In San Bernardino, the church of Lusernetta in the lower Val Pellice , near Torre Pellice , he left behind not only the Cristo in Mandorla with the four evangelist symbols, but as part of an overarching conception a fresco opus that encompasses the entire church, the scope of which only began in 1997 and after became clear. The frescoes of the Twelve Apostles are on the side walls of the Church of San Bernardino . On the north wall from left to right: Petrus , Andreas , Jakobus d. Ä. , Johannes , Thomas and Jakobus d. J. On the south wall the master painted Philip , Bartholomäus , Matthäus , Simon, Thaddäus and Matthias . The center of the apse wall is Saint Bernard of Siena preaching. There also appears hl. Stephan and the patron saint of Saluzzo , little known outside the region , San Chiaffredo - very unusual in the clothes of a knight. The Virgin Mary on the throne is depicted between Mary Magdalene and John the Baptist , with strong French influences also being noticeable in the landscape painting . In the presbytery there are also saints, namely San Costanzo and Lucia , Barbara , Stephan and Caterina. In 1997 a St. Georg discovered on horseback.

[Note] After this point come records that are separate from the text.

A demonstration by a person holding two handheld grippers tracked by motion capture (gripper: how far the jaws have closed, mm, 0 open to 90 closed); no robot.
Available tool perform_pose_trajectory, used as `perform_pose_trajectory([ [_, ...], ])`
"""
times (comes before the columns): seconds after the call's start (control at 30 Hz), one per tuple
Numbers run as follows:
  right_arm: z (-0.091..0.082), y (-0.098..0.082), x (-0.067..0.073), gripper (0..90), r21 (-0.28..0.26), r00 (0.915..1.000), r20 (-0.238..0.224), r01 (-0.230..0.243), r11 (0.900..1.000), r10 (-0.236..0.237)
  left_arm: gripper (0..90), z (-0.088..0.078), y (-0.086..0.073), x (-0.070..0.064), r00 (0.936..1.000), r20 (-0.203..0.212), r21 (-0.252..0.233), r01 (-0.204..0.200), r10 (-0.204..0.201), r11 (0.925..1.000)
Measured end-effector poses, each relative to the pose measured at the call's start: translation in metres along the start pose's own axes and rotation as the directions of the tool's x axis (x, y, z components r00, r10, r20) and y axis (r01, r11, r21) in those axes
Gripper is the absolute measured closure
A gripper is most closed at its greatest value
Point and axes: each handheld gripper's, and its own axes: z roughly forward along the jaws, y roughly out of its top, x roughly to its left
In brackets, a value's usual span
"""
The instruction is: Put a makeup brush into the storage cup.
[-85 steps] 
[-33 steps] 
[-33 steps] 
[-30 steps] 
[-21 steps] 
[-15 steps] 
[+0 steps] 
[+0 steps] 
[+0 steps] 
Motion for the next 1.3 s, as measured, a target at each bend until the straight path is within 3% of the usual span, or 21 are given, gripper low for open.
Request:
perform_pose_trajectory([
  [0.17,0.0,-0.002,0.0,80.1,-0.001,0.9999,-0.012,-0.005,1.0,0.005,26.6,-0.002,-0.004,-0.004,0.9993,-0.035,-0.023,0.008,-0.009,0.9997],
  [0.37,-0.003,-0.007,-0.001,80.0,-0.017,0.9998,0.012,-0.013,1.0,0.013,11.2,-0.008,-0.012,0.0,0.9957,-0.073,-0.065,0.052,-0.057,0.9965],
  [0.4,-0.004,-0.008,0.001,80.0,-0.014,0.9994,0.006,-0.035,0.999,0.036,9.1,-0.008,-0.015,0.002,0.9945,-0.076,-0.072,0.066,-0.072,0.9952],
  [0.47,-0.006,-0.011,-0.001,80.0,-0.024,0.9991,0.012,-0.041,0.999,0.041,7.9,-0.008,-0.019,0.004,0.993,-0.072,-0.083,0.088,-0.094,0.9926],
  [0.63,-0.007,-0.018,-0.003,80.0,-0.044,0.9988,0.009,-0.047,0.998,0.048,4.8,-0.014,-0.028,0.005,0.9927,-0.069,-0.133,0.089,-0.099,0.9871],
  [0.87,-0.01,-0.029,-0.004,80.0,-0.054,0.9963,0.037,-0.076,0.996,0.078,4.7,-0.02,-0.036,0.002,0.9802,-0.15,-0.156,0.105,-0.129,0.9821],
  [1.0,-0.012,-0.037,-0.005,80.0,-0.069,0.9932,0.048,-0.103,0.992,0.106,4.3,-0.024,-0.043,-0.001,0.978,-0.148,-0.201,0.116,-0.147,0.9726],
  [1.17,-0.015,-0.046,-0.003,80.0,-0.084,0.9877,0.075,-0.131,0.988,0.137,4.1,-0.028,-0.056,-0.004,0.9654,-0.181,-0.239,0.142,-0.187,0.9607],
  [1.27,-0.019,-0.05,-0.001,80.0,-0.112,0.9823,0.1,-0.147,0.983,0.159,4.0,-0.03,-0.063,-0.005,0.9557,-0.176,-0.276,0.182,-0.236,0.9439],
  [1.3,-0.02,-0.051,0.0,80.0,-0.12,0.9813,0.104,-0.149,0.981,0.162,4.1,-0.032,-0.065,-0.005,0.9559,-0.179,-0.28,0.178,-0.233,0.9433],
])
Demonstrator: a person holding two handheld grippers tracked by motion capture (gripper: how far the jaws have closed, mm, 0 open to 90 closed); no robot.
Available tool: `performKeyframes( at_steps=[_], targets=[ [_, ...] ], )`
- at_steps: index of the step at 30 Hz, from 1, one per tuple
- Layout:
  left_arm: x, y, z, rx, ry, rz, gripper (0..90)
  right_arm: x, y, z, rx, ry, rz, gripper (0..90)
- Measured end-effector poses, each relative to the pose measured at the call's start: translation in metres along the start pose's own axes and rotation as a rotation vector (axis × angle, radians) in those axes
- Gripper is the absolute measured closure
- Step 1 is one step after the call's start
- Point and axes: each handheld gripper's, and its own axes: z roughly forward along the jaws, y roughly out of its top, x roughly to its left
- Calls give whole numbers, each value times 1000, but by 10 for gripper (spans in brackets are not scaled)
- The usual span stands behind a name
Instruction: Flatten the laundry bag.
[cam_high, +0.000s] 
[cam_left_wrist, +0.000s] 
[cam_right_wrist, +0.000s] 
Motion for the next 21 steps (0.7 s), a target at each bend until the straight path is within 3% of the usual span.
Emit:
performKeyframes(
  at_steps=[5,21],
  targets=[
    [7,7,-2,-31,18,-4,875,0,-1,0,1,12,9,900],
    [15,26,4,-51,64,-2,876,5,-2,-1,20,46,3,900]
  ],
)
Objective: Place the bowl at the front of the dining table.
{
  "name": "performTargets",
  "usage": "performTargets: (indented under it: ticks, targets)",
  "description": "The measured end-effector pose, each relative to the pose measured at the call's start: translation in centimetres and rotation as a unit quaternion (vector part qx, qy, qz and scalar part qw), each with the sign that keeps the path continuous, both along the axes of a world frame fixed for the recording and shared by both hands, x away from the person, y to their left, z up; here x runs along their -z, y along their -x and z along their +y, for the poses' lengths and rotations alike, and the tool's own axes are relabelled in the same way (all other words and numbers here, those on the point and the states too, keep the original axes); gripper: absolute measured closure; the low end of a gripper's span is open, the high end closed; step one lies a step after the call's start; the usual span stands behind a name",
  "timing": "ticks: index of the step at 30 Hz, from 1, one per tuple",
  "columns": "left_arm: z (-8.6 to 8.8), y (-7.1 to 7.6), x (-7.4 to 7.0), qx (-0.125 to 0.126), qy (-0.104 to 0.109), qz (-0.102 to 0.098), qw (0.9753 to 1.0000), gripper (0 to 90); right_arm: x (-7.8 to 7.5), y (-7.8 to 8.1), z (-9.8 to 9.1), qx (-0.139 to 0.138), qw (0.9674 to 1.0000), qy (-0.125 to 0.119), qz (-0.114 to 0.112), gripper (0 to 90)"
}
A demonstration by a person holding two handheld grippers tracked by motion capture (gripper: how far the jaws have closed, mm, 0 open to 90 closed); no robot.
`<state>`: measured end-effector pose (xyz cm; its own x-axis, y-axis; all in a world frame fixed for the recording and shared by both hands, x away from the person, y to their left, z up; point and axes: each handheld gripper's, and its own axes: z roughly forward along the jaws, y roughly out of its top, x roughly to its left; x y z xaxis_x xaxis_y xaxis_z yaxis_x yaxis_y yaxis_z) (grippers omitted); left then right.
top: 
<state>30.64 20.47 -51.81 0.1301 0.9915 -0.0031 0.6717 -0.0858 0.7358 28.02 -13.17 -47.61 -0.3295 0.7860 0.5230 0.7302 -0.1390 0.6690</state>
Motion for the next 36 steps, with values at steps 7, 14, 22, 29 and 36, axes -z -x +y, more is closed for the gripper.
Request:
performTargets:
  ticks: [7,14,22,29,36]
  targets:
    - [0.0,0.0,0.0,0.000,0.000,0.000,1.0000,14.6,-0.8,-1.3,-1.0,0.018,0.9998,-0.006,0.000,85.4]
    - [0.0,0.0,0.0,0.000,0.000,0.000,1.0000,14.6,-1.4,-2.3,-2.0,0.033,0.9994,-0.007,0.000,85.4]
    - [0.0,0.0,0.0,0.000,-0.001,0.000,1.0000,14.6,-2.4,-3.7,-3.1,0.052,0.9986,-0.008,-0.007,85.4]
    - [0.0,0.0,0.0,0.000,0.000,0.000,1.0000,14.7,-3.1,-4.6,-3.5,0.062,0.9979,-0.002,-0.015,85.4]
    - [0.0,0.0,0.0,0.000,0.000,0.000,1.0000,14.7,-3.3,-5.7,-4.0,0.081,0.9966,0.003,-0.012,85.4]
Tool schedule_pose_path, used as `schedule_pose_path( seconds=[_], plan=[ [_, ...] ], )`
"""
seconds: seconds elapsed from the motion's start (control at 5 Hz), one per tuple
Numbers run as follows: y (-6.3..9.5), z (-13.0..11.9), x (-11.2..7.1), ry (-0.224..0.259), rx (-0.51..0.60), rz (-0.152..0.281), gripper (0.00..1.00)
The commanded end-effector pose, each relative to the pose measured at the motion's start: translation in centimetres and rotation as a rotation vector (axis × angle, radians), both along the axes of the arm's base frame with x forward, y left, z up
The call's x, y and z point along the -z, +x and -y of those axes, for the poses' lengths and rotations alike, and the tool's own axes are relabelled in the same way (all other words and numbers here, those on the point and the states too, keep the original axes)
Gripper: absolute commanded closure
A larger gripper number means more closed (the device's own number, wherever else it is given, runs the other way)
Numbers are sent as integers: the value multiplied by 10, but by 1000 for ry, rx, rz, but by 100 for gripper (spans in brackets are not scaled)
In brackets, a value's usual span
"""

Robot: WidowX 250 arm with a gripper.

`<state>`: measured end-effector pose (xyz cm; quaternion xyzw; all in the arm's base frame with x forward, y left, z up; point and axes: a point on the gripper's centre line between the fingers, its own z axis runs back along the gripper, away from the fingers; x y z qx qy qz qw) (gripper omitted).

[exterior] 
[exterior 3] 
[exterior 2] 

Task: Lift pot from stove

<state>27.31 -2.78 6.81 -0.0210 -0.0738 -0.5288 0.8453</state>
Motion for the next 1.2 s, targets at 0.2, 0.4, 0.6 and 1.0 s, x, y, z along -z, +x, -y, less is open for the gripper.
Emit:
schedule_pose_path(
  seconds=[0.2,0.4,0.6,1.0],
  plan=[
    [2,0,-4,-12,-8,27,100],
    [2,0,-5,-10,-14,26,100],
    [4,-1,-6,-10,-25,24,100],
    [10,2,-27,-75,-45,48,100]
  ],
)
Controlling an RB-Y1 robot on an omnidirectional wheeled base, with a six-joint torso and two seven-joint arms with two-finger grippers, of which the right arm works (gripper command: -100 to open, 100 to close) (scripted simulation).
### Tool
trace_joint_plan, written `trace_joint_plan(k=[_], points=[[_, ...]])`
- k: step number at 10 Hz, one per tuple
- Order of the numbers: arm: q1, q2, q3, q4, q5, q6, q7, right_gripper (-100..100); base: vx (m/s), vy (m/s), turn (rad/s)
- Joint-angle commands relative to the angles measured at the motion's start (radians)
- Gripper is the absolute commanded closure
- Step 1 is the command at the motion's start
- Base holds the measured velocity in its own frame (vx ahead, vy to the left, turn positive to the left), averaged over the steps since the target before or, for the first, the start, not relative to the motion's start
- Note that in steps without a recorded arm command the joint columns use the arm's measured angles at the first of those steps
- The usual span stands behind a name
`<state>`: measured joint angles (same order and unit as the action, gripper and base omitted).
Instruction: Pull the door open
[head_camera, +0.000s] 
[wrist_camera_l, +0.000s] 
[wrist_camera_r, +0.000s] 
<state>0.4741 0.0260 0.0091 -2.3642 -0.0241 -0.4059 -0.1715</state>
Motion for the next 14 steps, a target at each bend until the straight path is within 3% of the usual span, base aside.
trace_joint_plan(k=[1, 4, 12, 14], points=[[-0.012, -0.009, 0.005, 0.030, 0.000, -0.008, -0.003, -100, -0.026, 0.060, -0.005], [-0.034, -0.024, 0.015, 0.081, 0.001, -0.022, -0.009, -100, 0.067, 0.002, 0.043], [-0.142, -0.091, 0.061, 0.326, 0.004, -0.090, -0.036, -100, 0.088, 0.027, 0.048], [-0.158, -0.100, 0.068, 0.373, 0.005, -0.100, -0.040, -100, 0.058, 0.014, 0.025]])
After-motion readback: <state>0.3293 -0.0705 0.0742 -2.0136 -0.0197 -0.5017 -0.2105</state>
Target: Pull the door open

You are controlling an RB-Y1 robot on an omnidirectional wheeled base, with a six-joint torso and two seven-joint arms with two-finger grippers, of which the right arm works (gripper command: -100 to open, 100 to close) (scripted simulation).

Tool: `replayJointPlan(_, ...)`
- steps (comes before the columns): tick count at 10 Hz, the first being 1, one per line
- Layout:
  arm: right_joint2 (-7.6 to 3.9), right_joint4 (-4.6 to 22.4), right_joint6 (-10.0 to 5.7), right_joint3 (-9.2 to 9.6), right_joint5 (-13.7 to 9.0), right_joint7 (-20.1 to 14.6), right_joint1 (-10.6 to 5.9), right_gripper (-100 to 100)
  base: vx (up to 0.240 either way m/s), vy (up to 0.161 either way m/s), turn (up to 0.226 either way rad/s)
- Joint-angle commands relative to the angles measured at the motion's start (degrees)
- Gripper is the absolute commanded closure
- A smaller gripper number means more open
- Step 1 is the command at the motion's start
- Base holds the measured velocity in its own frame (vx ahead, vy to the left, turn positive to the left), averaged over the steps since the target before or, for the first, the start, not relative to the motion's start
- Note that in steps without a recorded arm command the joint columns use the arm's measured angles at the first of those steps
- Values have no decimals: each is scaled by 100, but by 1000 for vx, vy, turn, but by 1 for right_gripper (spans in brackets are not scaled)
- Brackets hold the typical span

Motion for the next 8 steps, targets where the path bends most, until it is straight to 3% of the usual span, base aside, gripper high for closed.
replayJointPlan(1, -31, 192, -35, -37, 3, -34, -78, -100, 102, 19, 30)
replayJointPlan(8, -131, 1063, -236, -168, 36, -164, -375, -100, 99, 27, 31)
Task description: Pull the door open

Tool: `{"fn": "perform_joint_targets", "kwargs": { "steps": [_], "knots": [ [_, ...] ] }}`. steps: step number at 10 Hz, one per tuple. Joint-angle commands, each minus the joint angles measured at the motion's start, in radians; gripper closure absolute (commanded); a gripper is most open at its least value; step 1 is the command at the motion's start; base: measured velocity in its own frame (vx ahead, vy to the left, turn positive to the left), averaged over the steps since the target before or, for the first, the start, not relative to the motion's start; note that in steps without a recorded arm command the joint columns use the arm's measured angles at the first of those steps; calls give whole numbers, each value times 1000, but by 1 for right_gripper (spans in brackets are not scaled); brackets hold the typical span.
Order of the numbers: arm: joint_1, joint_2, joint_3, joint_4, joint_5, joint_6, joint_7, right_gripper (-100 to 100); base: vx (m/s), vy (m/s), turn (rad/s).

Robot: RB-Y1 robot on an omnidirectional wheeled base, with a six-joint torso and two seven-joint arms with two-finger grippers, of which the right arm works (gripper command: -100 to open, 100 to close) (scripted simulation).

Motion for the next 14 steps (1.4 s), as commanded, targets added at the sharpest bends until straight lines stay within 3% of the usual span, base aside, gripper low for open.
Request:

The church is mentioned for the first time relatively late, namely in a visitation report from September 23, 1584. It served the residents of Bibiana as a parochial church , for whom San Marcellino was now too far away. In 1754, when the church no longer served as a parochial church - this function has been taken over by Sant'Antonio Abate ever since - it was no longer the church of Bibiana, but of Lusernetta. According to Elena Romanello, the coat of arms can by no means be assigned to the Counts Luserna di Rorà , so that it remains unclear who was the lord of the church in the middle of the 15th century. It is also not possible to equate the building with the oratory of the Brotherhood of San Bernardino di Luserna . There has been much speculation about whether the church might not have been part of an itinerary of San Bernardino of Siena that is not documented in the sources; but others interpreted the corresponding buildings that were erected in the Pinerolese as a sign of the spread of his cult, so he himself had never been in the Pinerolese. It was also assumed that he had preached against the Waldensians , who were widespread in the valley , similar to a sermon that had triggered protests against the Dominican inquisitor Giacomo da Buronzo in Savigliano in 1445 , or in Angrogna, as was the case three years later. In any case, the Brotherhood of Pinerolo existed in 1460 at the latest. There is also a corresponding tradition about a procession , the cause of which was the plague that had struck the area as early as 1450, again in 1452 and 1454, from 1451 - only one year later his canonization. Religious and political, but also economic motives flowed together in the fight against the Waldensians, especially since the church was the largest landowner in the area. The work of the Master of Lusernetta was created against this background.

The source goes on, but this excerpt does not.